By Dr. O. A. Cleveland
Cotton prices fell to the 54-55 cent level this past week, completing its 5 cent drop below 60 cents. The market experienced what may prove to be a blowout bottom before recovering at week’s end with consecutive days of higher prices.
It is too early to declare a blowout bottom, but most of the classic requirements were met. The most promising was that the market immediately bounced higher off its limit down move. Nevertheless, with major losses on the day, open interest surged higher, noting that new speculative shorts had entered the market. These shorts will have to be washed out before any upward movement can be validated.
For now, the market appears to be content with trading just below the price break near 58 cents. All monthly New York ICE contracts from the old crop May through the new crop December were hovering just above the 57-cent mark. Thus, weekly losses were limited to only about 50 points.
The temptation was to view this as a moral victory. The market is famous for giving second chances, but it also takes no prisoners. We are not talking horseshoes here.
In that light, it was noted that one excellent market advisor suggested buying December calls above 58 cents, while another with a large following suggested buying December puts at 58 cents. Two views, opposite market directions. One can build a case to support either view.

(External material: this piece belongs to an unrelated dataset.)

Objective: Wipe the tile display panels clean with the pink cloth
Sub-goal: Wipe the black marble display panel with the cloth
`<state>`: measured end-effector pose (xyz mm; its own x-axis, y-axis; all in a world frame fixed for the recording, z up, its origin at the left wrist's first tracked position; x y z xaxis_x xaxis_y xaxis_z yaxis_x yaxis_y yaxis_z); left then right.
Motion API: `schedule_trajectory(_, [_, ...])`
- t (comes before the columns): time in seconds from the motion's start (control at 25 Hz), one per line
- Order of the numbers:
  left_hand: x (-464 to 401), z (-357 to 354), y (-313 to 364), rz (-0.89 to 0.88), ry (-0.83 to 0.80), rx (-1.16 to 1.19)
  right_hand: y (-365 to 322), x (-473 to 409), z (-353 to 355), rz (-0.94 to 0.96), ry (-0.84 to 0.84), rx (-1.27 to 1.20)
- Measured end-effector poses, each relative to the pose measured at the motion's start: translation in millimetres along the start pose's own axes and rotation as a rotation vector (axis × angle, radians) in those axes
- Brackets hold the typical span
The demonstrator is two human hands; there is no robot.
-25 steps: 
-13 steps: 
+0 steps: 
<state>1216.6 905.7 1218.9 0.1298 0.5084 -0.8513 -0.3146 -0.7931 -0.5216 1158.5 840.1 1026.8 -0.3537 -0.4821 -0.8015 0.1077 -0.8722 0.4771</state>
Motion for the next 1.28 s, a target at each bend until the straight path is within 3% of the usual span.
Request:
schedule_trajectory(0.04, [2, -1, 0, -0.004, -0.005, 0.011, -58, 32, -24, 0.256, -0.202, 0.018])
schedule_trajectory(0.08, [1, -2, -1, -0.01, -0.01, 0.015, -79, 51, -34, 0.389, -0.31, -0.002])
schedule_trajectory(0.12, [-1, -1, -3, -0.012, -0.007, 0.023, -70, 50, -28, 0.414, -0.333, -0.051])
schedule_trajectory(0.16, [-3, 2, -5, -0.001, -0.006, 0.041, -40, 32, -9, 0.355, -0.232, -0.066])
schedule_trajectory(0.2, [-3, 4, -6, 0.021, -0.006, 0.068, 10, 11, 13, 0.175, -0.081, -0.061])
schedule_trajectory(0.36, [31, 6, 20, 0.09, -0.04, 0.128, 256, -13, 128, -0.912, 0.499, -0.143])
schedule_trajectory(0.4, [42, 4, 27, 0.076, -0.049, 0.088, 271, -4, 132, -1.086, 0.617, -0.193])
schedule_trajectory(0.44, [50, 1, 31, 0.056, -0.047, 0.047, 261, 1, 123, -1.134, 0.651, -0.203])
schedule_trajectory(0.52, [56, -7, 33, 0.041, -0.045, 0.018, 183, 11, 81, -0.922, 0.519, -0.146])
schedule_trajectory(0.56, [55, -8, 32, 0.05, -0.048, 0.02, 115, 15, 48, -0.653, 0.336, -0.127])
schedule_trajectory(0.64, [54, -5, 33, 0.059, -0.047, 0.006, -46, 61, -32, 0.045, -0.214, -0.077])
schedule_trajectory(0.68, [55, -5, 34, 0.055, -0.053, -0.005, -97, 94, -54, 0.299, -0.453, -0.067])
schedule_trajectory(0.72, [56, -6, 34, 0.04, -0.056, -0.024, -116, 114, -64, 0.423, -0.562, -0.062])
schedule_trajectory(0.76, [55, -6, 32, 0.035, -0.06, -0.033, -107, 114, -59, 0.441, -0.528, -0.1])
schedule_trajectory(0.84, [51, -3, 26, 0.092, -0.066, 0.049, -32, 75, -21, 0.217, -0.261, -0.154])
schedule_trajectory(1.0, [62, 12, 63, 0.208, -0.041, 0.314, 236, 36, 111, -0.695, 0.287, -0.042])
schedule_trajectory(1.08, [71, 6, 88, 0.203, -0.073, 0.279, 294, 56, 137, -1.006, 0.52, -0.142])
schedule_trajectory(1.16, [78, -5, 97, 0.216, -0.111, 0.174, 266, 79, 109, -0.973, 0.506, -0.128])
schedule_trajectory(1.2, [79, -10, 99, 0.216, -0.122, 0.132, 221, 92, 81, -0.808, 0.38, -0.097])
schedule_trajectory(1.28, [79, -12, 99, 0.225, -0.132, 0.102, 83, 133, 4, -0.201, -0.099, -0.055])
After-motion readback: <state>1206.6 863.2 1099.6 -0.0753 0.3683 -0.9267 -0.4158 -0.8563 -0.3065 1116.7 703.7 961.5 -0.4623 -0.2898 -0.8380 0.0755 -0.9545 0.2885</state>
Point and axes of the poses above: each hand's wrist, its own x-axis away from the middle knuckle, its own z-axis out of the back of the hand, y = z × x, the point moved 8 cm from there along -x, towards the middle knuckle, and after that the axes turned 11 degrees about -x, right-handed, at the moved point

However, the typical blowout bottom is soon accompanied by an outside range trading day. This is typified by a daily trading range that is higher than the prior day’s high and lower than the prior day’s low, with a close that is higher than the prior day’s close. It sounds like gobbledygook, but can be so telling and so accurate. It is a measure of the trading population’s emotions and financial opinion, and it is the signal that traders would like to see (or not see) before exiting the market or potentially adding more short positions.
The market also digested USDA’s forecast of a 14.1 million bale crop on 9.4 million planted acres in 2016. While our plantings estimate had been identical, with the Beltwide estimate and the NCC plantings survey both 9.1 million acres, we had, over the past month, backed our estimate down to 8.9 million acres.
Yet, it is difficult not to accept the 9.1-9.4 million acres plantings estimates. Growers want to plant more cotton. They have voiced it verbally and in every survey. They site improved yields, improved quality (both due to the seed company research), as well as lower grain and oilseed prices. The corn/cotton growers remain very fond of the rotation.
In response to planting more soybeans, many farmers respond that they may likely switch some soybean land to grain sorghum – a tell-tale signal that soybeans, even at $8.75, are out of favor with an increasing number of growers (note: irrigated land capable of harvesting 60 bushels and up will still draw soybeans).
Cotton, however, offers little in the way of profits for growers that face land charges, as well as custom harvest expenses. Yet, growers with both ginning and warehouse interest still find that the market will more than cover expenses, albeit mostly only slightly better than a push.
Additionally, Mid-South and Southeastern U.S growers continue to be attracted to 13 cent equity offers for 2016 crop. As noted numerous times, Southwest growers are all but locked into cotton. Nevertheless, it is at best difficult to plant cotton under cost management conditions.